The registry is dead! Long live the registry! In the shiny new world of .NET-based applications with xcopy deployment and smart clients,
we can no longer use the registry to hold application configuration information.
Instead, we're supposed to use XML-based configuration files accessed via the
CLR's pluggable configuration framework, System.Configuration, which lives
in the System assembly. This article will introduce you to the configuration
system and show you how to extend it using custom configuration section handlers.
To start, let's take a look at how the configuration system works and for what it was
intended. The configuration system works by reading in settings from specially-named XML files.
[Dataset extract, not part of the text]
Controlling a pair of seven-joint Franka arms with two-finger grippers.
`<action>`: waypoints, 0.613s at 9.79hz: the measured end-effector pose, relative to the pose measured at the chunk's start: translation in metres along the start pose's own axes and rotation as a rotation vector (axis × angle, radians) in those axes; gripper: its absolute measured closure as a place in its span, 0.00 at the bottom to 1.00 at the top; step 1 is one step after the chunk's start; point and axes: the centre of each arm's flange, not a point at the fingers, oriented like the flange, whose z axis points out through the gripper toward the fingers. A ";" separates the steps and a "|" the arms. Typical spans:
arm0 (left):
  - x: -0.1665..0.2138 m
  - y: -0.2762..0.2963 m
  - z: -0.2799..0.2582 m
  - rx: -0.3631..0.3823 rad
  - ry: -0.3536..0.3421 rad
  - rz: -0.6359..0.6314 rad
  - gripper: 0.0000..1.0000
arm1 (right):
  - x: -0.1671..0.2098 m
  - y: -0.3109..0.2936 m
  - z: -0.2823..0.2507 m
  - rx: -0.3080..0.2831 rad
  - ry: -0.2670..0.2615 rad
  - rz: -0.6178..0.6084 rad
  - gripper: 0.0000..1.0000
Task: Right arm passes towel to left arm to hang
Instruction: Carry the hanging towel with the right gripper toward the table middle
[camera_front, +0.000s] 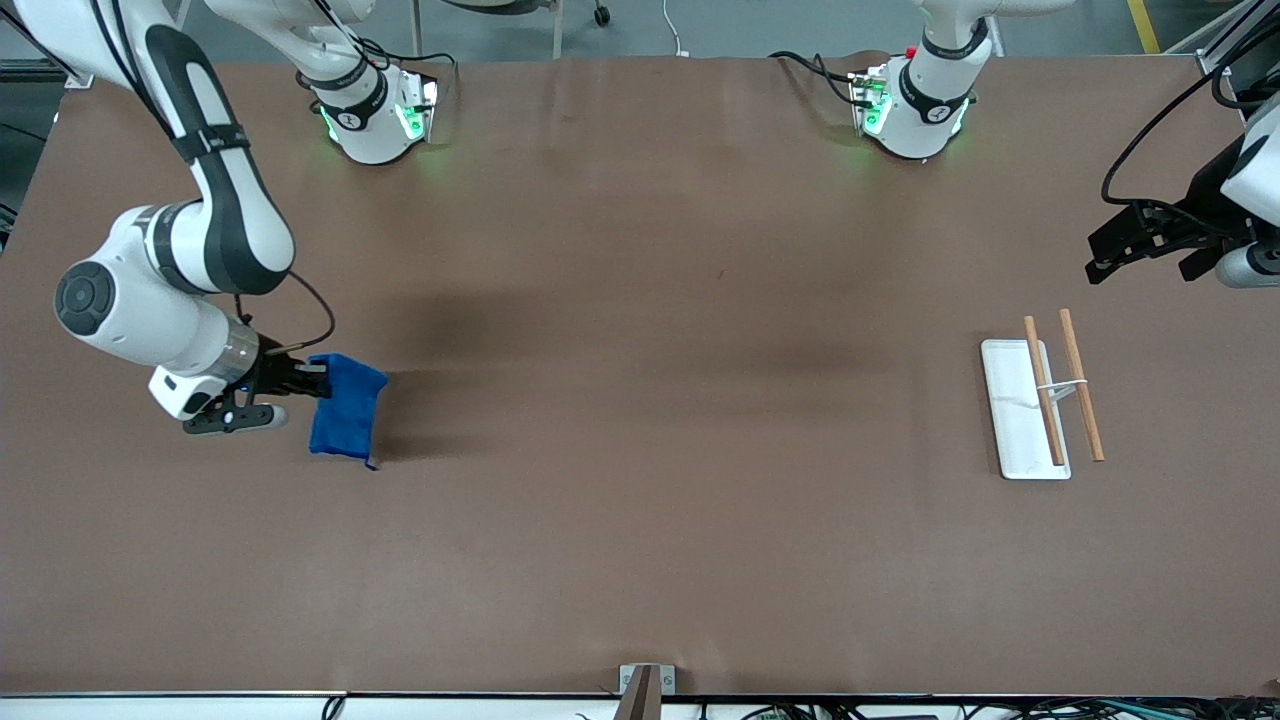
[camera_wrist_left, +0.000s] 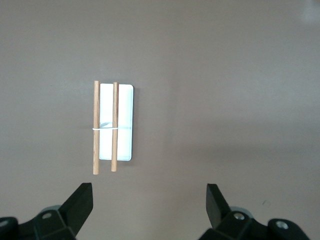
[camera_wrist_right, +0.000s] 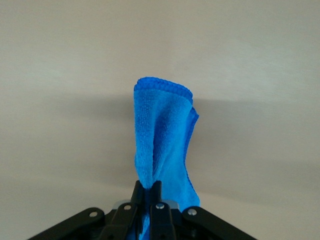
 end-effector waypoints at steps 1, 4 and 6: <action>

For console and WinForms applications, the file has the same name as the executable, plus a
.config extension. For example, if you had an application named MyApp.exe,
the config file would be named MyApp.exe.config. For ASP.NET applications,
the config file is always named web.config. Either way, configuration files
are meant to be read-only, and you'll find nothing in the configuration framework that
helps you write to configuration files.
Configuration files are meant for application-level
settings that rarely change after installation, not user-level settings like window
placement or favorite color. Per-user settings
should be stored elsewhere, preferably in an application-specific folder under
the user's Application Data folder, inside of Isolated Storage, or even inside of the
dreaded registry (under HKEY_CURRENT_USER/Software/YourCompany/). That said,
if we did need to modify one, configuration files are just XML files.
We can use the standard facilities present in the System.Xml assembly
to do whatever it is we need to do. Be warned, this may not always work out. For applications
deployed using HTTP (like Chris Sells' Wahoo app), we would not have any way to write out the
configuration file. Also, if we do write settings back to our config file from inside of an
ASP.NET application, the ASP.NET application will be restarted.
Moving right along, let's take a look at how a configuration file is structured.
Configuration files are broken up into two main parts. The first part, contained within a
<configSections> element, is really metadata that the framework
uses to determine how to parse the remainder of the file.
Let's take a look at a sample layout:
<configuration>
<configSections>
<sectionGroup name="blowery.org">
<section name="basics"
type="BasicConfigSample.SectionHandler, BasicConfigSample"/>
</sectionGroup>
</configSections>
<blowery.org>
<basics>
<firstName>Jack</firstName>
<lastName>Hoya</lastName>
</basics>
</blowery.org>
</configuration>
Here we have one <sectionGroup> which contains one
<section>. The <section> has a
name and a type. The name specifies
the name of the XML element containing the configuration section;
the type specifies the class that will be
used to parse the configuration section. The <sectionGroup>
can group different sections together under a common parent element.
In the sample above, we're stating that we have a base element,
<blowery.org>, and within that base we have a section, <basics>.
When the framework parses the <basics> section, it should use the
BasicConfigSample.SectionHandler class from the BasicConfigSample
assembly.
To kick off the parser and access the settings for a configuration section, we call
ConfigurationSettings.GetConfig("sectionName"). For the example above,
the call would be ConfigurationSettings.GetConfig("blowery.org/basics").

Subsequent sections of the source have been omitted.